Misha Collins as Lucifer was a revelation. With his voice and body language, he was instantly recognizable as Satan. It was as if Mark Pellegrino had taken Misha Collins as a vessel. When he acted seductive with Rowena, he was Lucifer. When Mark Pellegrino as Lucifer is in a scene, you’re always on pins and needles, waiting to see what will happen because he is both terrifying and unpredictable. Misha Collins manifested those same qualities in his performance.
Another way that Supernatural continues to keep us engaged is to include emotional moments we can connect to. A series only about hunting monsters and saving the world wouldn’t be able survive over ten years if we weren’t so invested in the characters and their struggles. Rather than have a boy melodrama moment between Sam and Dean at the end of the episode, “The Devil in the Details” brought us back to the troubled relationship between Crowley and Rowena. With his mother trapped in the witch catcher, Crowley wants to keep her with him in Hell. He doesn’t want to kill Rowena, but instead wants to keep his mum near. The King of Hell is still looking for answers about being unloved and abandoned by his mother.
We have loved the Scottish lass Rowena since we got to know her in “Girls, Girls, Girls.” Ruth Connell gave an outstanding performance throughout the episode, and her last scenes were very moving. During a tender moment, Crowley asks his mother why she hates him.

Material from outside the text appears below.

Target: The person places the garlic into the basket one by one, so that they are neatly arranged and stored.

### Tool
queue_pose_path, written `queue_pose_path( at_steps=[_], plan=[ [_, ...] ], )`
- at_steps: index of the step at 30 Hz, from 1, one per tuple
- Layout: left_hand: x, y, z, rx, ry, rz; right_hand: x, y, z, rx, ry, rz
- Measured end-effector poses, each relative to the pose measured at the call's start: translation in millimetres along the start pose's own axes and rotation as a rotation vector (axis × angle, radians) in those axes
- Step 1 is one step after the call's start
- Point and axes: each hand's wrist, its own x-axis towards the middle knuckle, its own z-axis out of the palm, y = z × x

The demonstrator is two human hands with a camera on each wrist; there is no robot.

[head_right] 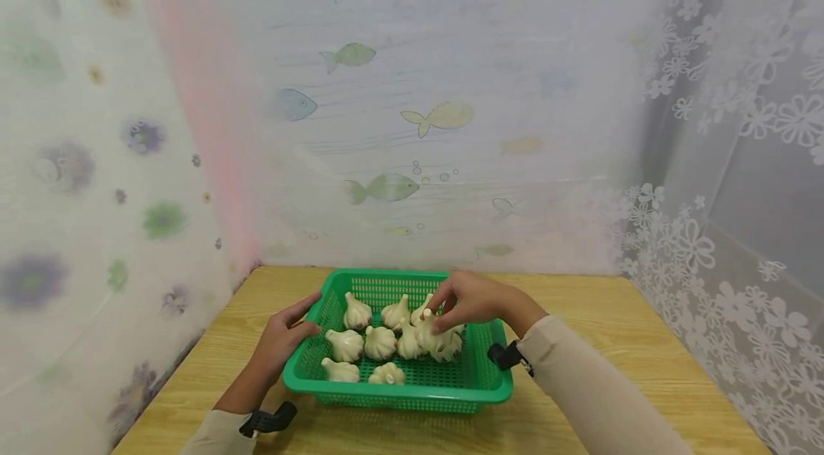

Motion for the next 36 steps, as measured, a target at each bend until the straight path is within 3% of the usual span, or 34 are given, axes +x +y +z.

“I hate you because when I look into your eyes, I see the woman I used to be, before magic, before the coven, when I was nothing but Rowena, the Tanner’s daughter. A pale, scared, little girl who smelled of filth and death. I hate you … because when you were born, your father said he loved me. Then he went back to his grand wife and his grand house whilst I lay pathetic and half-dead on a straw mat, my thighs slick with blood. I hate you … because if I didn’t … I’d love you. But love—love is weakness. And I’ll never be weak again.”

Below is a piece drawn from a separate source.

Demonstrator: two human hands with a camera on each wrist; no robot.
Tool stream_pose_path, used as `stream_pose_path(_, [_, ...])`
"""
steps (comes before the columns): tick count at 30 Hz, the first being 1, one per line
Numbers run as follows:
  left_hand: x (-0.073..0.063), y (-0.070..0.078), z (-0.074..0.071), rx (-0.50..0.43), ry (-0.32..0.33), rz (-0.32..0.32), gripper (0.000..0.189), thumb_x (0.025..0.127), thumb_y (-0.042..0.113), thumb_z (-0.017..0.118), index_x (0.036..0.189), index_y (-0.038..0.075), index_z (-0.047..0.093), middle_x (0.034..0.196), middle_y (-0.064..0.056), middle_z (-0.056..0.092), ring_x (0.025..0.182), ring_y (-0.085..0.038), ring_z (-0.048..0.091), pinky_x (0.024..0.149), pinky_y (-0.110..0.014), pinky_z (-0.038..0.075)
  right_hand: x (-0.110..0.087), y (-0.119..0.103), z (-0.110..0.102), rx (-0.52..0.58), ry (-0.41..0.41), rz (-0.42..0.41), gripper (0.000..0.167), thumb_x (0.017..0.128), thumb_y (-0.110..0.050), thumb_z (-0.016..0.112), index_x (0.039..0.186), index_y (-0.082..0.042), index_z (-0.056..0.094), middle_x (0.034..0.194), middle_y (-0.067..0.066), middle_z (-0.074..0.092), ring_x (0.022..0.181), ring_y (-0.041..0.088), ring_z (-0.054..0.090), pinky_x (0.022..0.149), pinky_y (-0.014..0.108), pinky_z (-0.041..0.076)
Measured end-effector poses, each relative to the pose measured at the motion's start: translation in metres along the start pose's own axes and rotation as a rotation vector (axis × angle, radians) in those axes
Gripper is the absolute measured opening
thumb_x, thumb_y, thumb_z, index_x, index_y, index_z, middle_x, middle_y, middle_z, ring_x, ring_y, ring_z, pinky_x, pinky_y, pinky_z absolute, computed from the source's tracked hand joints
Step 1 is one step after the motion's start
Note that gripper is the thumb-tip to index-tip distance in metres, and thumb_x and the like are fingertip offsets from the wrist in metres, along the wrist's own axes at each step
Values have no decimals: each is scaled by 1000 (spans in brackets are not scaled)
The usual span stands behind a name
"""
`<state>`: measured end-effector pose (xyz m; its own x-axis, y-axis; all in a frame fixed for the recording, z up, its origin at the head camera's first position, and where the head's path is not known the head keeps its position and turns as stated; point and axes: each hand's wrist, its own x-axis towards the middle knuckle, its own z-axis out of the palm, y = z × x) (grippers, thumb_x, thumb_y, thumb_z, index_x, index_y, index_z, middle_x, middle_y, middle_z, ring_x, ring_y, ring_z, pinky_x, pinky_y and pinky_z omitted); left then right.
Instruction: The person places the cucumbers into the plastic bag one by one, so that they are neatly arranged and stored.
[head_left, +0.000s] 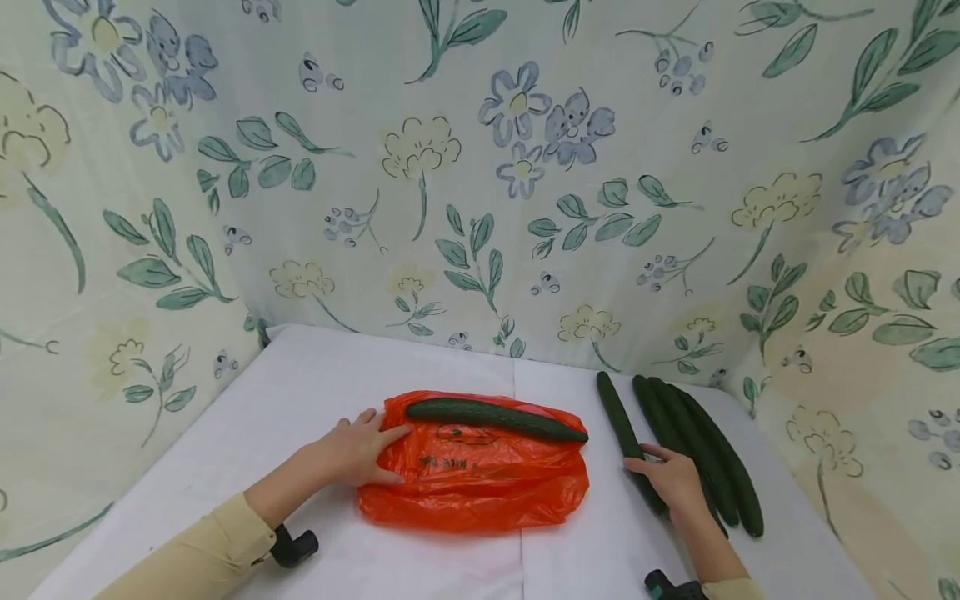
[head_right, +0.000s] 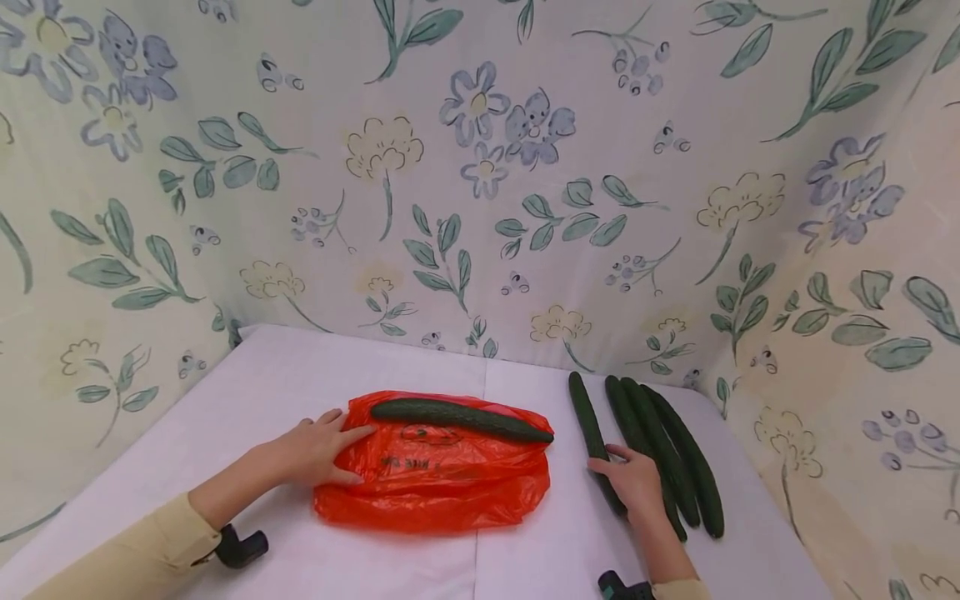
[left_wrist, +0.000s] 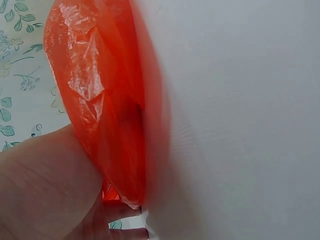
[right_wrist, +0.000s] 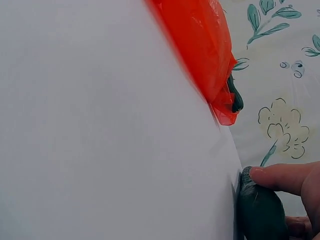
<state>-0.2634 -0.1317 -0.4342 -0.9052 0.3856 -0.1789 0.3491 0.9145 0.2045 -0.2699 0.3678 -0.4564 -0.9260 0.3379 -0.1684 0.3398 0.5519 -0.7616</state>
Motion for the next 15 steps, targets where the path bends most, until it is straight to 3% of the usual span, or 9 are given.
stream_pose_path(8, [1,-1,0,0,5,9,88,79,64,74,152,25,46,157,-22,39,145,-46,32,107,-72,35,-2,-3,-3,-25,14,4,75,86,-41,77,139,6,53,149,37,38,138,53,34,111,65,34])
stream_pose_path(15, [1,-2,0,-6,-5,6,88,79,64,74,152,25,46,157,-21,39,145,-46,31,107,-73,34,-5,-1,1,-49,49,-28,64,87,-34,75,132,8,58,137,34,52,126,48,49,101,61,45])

When Lucifer arrives in his fancy new Castiel vessel, Rowena is thrilled to see him. Before he rewards her with a token of his affection, Lucifer asks Rowena if anyone else can open the cage. The camera flashes to Crowley, who knows what the audience knows—that she shouldn’t reveal the extent of her power. Lucifer would never let someone with such power over the Cage live. Just as Crowley’s father betrayed Rowena, Lucifer betrays her as well, snapping her neck as her son looks on.
The Devil in the Details
Supernatural moves the season story arc along in “The Devil in the Details” with a very satisfying journey that ends abruptly. In “O Brother Where Art Thou?” it was revealed that God was never communicating with Sam; it was only Lucifer’s deceptions. In “The Devil in the Details,” despite Sam’s resistance, Lucifer finds a way to walk the earth once more through Castiel. As we mourn the loss of our favorite witch Rowena, we wonder what unexpected road Supernatural will travel down next.